* **What to do**: Retype the entries below exactly, but begin at the line containing "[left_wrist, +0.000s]" and end at the last line.

┄┄┄┄┄┄┄┄┄┄┄┄┄┄┄┄┄┄┄┄

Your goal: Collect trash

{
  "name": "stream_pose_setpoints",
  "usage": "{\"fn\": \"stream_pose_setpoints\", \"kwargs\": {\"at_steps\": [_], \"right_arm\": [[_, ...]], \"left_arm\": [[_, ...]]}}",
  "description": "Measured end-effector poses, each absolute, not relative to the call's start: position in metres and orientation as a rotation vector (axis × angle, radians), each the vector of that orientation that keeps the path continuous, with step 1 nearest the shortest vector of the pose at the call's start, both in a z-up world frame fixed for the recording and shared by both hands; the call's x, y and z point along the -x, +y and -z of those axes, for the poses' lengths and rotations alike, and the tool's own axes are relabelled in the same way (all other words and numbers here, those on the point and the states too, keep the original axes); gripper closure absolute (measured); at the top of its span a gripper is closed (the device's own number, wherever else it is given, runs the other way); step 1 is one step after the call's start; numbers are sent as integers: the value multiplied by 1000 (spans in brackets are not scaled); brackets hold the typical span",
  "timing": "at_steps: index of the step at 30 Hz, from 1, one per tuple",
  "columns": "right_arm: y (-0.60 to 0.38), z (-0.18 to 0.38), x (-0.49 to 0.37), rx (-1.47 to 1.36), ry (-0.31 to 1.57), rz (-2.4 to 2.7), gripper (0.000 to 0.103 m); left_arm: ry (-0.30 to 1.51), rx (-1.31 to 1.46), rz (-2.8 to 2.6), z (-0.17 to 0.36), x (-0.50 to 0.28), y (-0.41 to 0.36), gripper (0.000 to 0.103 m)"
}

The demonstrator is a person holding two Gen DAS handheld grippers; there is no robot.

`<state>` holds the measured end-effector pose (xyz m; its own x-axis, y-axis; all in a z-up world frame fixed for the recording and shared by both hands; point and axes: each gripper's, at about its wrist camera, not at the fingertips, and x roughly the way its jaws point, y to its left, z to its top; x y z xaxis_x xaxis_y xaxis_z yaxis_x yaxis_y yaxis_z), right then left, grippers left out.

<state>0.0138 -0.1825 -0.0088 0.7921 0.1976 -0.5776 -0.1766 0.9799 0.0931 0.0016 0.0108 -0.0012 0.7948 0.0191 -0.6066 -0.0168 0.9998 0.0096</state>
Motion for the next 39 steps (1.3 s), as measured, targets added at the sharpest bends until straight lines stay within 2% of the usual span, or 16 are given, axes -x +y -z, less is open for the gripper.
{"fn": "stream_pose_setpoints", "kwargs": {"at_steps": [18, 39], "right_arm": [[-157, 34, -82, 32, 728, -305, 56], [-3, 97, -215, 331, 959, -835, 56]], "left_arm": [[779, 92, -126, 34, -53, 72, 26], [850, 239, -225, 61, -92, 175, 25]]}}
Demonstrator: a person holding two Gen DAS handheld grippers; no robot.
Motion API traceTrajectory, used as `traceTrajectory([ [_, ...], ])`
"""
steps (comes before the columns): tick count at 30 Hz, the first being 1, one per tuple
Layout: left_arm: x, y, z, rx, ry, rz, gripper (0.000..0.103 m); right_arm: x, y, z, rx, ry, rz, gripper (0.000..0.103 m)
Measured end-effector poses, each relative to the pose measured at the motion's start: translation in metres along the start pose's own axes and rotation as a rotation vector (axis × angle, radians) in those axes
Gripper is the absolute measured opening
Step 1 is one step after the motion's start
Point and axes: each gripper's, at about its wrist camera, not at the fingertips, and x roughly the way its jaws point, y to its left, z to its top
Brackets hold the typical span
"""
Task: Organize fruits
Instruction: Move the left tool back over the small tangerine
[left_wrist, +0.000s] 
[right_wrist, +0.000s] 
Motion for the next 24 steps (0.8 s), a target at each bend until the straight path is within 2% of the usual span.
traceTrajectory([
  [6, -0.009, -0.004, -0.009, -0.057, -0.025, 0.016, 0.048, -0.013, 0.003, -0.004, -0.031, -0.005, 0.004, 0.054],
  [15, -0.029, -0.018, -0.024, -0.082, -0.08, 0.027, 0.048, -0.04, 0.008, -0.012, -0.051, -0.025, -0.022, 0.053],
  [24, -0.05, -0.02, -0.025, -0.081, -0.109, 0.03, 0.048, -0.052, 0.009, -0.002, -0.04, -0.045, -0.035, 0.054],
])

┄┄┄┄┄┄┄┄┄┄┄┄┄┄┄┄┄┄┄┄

* **Your response**:
[left_wrist, +0.000s] 
[right_wrist, +0.000s] 
Motion for the next 24 steps (0.8 s), a target at each bend until the straight path is within 2% of the usual span.
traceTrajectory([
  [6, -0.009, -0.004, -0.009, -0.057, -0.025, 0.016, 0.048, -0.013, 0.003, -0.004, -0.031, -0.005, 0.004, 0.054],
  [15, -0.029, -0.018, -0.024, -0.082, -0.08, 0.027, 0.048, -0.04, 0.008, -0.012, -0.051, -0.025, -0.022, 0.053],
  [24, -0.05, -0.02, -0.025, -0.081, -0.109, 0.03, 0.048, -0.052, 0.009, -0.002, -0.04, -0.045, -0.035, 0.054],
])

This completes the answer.